[[ Provided entries, beginning ]]

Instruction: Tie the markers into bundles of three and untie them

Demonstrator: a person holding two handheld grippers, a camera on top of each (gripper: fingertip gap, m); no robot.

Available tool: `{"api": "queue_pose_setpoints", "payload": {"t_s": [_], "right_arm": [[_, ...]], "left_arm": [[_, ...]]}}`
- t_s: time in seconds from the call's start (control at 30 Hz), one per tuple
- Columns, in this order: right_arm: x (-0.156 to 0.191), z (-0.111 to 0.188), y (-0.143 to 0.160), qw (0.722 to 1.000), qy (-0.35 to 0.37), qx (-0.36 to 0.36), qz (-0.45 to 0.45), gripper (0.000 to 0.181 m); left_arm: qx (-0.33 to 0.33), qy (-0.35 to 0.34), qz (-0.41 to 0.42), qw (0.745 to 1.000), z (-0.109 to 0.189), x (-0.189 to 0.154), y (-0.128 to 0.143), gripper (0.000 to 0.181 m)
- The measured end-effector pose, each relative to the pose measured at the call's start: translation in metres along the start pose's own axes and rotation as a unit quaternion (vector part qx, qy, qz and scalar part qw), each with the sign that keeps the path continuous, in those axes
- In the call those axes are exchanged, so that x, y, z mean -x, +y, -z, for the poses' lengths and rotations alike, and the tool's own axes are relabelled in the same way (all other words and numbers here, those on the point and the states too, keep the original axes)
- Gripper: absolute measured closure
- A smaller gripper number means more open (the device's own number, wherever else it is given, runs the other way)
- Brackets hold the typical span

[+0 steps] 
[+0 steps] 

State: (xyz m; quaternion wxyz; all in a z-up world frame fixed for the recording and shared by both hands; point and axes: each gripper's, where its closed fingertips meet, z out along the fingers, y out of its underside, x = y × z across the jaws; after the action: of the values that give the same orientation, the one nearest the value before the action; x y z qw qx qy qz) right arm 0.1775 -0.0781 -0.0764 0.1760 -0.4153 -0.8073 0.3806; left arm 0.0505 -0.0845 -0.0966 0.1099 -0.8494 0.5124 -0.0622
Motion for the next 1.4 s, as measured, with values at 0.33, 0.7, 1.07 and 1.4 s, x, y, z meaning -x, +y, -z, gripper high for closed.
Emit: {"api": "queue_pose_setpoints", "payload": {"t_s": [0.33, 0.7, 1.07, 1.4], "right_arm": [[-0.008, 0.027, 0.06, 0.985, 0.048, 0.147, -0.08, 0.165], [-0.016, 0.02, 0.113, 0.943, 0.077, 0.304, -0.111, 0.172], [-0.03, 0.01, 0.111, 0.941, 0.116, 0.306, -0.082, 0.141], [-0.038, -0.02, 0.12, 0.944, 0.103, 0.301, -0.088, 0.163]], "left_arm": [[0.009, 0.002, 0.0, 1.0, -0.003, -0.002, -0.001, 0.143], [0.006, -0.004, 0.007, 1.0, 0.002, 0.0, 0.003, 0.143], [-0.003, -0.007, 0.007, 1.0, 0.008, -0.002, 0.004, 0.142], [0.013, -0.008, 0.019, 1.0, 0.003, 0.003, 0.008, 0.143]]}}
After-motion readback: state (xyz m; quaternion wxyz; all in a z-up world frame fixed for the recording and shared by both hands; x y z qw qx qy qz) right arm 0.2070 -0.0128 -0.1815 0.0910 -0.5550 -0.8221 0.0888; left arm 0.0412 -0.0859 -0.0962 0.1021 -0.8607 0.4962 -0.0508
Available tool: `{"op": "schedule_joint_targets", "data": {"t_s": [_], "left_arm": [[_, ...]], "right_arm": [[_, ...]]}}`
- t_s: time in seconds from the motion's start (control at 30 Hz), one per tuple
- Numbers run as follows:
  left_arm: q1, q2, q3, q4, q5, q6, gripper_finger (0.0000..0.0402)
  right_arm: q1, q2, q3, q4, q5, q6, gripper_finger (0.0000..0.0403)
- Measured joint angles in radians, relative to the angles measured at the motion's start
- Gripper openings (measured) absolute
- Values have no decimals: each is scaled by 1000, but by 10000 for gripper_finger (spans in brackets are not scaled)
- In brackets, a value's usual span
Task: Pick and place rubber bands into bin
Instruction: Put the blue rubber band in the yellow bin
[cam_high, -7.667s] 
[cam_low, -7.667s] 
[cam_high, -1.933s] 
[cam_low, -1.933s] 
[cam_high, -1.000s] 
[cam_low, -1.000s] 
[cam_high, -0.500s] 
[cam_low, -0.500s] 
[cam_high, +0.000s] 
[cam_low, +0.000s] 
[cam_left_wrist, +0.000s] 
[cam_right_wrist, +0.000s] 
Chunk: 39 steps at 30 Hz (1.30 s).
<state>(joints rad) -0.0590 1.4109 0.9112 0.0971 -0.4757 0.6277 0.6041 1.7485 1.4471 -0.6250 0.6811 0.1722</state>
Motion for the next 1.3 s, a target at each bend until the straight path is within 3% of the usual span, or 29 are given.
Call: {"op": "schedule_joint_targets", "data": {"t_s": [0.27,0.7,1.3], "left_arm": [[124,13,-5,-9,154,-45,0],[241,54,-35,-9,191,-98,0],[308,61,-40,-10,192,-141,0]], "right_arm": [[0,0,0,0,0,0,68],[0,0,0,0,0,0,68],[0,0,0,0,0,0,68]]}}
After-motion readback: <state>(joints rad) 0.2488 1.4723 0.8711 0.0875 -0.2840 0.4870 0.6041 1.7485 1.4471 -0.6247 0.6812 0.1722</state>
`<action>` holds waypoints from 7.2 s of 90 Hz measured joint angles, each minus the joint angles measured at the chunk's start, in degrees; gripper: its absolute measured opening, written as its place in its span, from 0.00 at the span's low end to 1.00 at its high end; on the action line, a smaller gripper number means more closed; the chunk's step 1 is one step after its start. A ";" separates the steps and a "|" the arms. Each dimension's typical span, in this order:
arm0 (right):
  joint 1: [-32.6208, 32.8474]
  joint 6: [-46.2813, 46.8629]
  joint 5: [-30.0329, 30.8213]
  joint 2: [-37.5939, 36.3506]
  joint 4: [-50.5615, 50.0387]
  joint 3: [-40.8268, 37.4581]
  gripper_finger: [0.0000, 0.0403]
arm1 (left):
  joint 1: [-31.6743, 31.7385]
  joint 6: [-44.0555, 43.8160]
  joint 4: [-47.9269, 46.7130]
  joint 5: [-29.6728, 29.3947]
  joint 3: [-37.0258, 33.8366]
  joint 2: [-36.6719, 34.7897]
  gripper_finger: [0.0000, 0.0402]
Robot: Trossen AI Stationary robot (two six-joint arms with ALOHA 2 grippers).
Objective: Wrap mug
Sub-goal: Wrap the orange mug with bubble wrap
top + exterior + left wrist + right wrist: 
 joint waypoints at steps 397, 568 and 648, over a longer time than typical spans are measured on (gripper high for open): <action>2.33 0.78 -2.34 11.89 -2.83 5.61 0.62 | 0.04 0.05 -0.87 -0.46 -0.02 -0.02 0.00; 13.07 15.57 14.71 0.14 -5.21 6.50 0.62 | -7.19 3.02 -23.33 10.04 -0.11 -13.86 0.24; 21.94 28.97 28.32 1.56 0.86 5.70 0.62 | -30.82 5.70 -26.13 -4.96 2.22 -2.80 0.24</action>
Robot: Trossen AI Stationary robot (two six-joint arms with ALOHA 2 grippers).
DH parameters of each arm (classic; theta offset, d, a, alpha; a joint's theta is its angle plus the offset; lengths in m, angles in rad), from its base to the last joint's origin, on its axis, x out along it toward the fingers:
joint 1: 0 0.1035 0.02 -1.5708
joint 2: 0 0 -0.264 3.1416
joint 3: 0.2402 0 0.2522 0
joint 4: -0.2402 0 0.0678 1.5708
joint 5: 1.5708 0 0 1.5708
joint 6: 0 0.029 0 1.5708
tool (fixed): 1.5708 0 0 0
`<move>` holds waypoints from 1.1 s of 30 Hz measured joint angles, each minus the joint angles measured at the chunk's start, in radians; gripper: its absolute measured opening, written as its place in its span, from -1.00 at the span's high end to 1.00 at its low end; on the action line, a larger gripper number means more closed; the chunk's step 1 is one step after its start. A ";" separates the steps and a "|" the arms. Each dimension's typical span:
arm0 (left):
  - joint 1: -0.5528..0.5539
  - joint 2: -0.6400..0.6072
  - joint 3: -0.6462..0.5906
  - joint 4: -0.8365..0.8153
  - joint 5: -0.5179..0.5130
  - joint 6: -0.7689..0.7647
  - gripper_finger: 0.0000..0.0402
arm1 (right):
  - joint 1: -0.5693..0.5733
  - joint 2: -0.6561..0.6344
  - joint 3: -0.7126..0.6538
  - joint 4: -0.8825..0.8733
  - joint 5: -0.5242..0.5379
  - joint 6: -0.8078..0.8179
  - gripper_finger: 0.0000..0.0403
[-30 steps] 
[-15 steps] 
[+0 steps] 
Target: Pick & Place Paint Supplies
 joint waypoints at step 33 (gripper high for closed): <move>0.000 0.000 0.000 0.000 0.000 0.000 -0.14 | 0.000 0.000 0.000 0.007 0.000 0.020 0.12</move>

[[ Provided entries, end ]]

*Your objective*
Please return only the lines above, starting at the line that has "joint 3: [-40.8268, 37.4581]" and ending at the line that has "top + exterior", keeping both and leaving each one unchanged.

*Response area*
  joint 3: [-40.8268, 37.4581]
  gripper_finger: [0.0000, 0.0403]
arm1 (left):
  joint 1: [-31.6743, 31.7385]
  joint 6: [-44.0555, 43.8160]
  joint 4: [-47.9269, 46.7130]
  joint 5: [-29.6728, 29.3947]
  joint 3: [-37.0258, 33.8366]
  joint 2: [-36.6719, 34.7897]
  gripper_finger: [0.0000, 0.0402]
Robot: Trossen AI Stationary robot (two six-joint arms with ALOHA 2 grippers).
Objective: Wrap mug
Sub-goal: Wrap the orange mug with bubble wrap
top + exterior + left wrist + right wrist: 

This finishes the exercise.